**Your goal**:
Going down the listing below, print exactly each line from the one with "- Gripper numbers" up to and including the one with "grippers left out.", and skip the rest.

**Recorded information**:
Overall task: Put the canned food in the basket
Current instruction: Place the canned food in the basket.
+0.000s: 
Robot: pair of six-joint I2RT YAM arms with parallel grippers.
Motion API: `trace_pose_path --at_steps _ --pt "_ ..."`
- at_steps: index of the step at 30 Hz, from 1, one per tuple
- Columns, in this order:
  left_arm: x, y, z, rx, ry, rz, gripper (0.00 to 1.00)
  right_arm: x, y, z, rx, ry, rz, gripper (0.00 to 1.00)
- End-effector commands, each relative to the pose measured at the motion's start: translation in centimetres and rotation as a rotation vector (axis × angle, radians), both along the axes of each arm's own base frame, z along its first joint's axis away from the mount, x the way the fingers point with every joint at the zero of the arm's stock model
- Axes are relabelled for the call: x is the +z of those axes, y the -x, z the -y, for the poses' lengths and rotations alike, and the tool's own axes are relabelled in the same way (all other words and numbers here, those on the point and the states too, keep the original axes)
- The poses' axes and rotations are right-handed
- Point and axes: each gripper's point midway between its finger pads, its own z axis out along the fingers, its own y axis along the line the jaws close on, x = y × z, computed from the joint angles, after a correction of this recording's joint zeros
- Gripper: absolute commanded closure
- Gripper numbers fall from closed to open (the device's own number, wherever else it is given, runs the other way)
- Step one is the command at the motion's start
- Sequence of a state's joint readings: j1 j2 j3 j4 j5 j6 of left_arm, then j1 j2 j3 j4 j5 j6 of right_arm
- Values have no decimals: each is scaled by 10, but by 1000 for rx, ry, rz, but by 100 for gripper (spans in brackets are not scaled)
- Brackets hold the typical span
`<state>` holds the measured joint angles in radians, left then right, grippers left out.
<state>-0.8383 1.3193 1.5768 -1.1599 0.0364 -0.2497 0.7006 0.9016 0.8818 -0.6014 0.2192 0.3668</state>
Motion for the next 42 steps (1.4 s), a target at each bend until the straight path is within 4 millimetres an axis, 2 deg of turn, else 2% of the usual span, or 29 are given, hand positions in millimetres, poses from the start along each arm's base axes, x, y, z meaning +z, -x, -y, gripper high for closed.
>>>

**Task response**:
- Gripper numbers fall from closed to open (the device's own number, wherever else it is given, runs the other way)
- Step one is the command at the motion's start
- Sequence of a state's joint readings: j1 j2 j3 j4 j5 j6 of left_arm, then j1 j2 j3 j4 j5 j6 of right_arm
- Values have no decimals: each is scaled by 10, but by 1000 for rx, ry, rz, but by 100 for gripper (spans in brackets are not scaled)
- Brackets hold the typical span
`<state>` holds the measured joint angles in radians, left then right, grippers left out.

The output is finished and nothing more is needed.